» About this task
Using the records below, transcribe word for word the stretch from the line that contains "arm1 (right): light" through the line that contains "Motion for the", both end lines included, and nothing else.

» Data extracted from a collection
-----

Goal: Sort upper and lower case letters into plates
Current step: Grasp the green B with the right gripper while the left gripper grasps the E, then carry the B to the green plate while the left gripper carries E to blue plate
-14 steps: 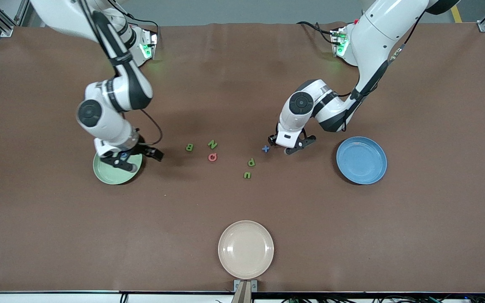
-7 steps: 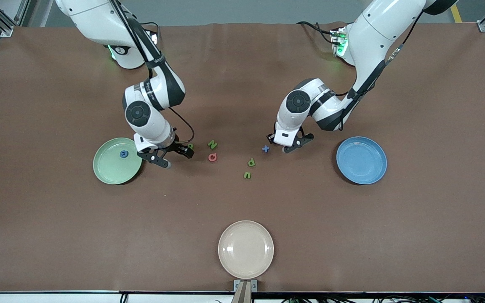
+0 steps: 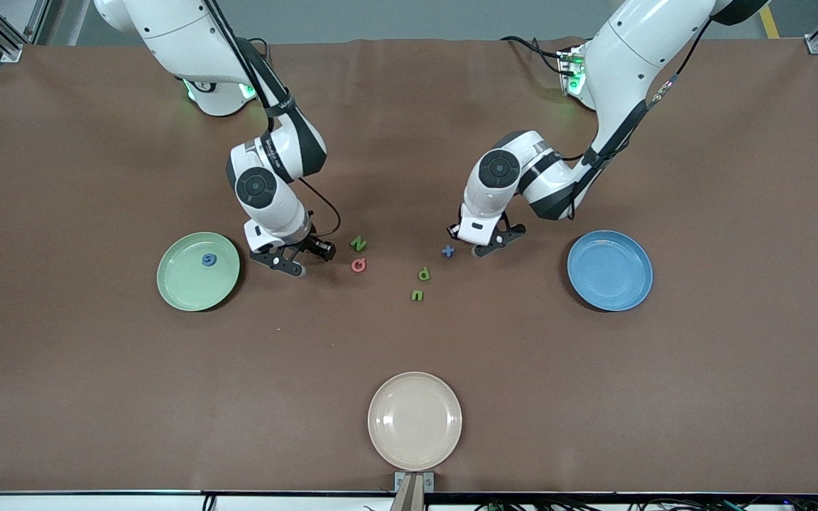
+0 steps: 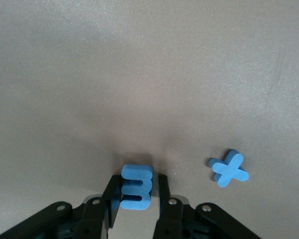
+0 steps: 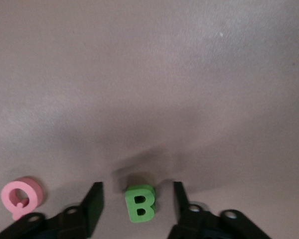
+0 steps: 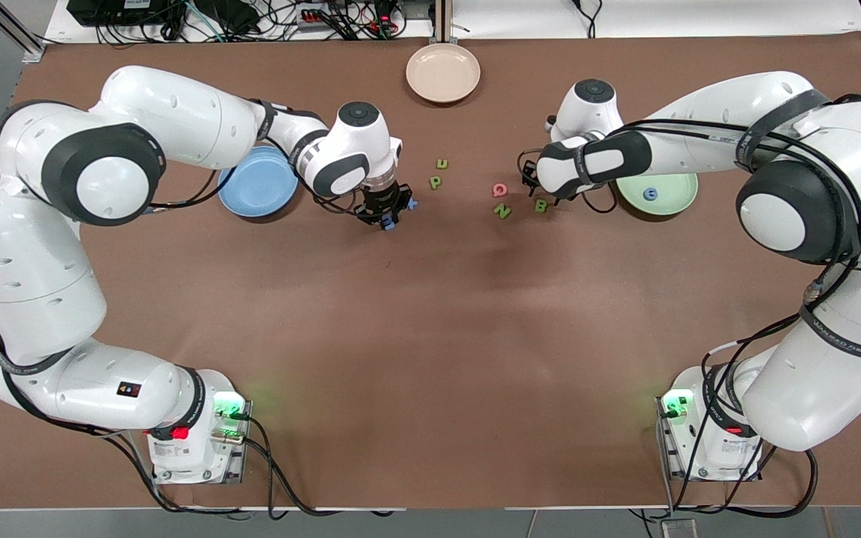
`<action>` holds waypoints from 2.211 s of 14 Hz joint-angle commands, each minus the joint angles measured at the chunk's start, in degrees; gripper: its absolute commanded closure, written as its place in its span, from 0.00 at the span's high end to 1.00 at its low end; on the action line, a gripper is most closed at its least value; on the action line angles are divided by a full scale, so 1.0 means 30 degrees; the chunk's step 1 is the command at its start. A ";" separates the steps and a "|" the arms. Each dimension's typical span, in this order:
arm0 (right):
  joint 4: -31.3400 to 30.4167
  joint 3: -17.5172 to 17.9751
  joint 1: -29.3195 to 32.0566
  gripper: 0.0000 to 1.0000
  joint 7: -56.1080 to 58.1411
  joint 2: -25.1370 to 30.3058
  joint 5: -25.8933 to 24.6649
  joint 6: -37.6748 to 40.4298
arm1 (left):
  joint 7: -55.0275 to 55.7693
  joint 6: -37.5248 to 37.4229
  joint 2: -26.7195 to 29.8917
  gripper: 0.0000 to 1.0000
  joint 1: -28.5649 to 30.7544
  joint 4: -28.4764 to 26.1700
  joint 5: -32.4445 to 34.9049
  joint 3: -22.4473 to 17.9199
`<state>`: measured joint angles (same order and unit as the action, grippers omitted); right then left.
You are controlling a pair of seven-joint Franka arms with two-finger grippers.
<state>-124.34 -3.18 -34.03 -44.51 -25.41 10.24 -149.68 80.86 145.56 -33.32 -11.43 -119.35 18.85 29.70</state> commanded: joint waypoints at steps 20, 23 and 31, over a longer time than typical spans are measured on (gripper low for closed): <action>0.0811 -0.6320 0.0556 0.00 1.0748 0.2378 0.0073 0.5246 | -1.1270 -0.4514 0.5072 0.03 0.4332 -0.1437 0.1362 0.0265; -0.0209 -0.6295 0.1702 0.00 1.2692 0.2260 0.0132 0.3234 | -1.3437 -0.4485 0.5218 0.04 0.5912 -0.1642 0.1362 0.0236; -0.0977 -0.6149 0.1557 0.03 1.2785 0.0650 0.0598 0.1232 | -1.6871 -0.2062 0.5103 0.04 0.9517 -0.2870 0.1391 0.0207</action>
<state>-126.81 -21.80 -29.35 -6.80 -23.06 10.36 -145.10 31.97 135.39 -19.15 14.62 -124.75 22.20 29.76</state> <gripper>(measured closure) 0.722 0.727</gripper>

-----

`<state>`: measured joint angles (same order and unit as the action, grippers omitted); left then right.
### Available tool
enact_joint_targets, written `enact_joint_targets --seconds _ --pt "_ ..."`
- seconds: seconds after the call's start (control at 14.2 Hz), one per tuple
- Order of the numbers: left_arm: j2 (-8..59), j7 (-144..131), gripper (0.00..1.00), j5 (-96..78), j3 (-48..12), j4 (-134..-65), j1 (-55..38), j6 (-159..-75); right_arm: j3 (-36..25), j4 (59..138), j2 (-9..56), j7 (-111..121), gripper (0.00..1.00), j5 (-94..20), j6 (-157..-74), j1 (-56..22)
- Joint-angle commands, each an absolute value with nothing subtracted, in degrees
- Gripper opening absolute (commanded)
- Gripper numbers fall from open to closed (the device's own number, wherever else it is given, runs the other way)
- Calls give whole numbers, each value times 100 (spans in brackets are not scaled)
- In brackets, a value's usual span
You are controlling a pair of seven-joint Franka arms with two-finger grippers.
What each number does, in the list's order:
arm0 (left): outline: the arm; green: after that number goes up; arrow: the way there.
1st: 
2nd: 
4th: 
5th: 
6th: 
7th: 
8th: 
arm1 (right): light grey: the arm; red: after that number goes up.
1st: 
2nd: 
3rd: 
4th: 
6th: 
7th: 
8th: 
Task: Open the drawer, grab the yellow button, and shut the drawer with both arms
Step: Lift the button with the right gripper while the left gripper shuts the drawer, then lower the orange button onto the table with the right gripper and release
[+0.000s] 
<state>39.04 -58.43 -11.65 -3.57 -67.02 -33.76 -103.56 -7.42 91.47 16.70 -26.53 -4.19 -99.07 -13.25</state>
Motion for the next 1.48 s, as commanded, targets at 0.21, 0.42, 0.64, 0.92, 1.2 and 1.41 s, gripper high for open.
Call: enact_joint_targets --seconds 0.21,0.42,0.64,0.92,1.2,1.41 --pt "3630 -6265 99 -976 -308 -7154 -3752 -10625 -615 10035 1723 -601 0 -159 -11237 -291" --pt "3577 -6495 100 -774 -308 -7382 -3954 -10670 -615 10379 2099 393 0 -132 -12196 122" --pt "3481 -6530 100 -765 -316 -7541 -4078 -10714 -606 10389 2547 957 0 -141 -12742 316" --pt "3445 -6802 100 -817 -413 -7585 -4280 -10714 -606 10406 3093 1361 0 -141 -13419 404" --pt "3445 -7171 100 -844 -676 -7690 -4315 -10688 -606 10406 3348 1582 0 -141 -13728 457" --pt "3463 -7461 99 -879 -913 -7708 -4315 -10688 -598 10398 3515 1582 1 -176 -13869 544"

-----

» Your solution
arm1 (right): light grey: the arm; red: after that number goes up.
1st: 
2nd: 
3rd: 
4th: 
6th: 
7th: 
8th: 
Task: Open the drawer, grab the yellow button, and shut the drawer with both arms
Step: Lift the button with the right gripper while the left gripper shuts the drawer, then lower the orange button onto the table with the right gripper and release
[+0.000s] 
<state>39.04 -58.43 -11.65 -3.57 -67.02 -33.76 -103.56 -7.42 91.47 16.70 -26.53 -4.19 -99.07 -13.25</state>
Motion for the next 1.48 s, as commanded, targets at 0.21, 0.42, 0.64, 0.92, 1.2 and 1.41 s, gripper high for open.

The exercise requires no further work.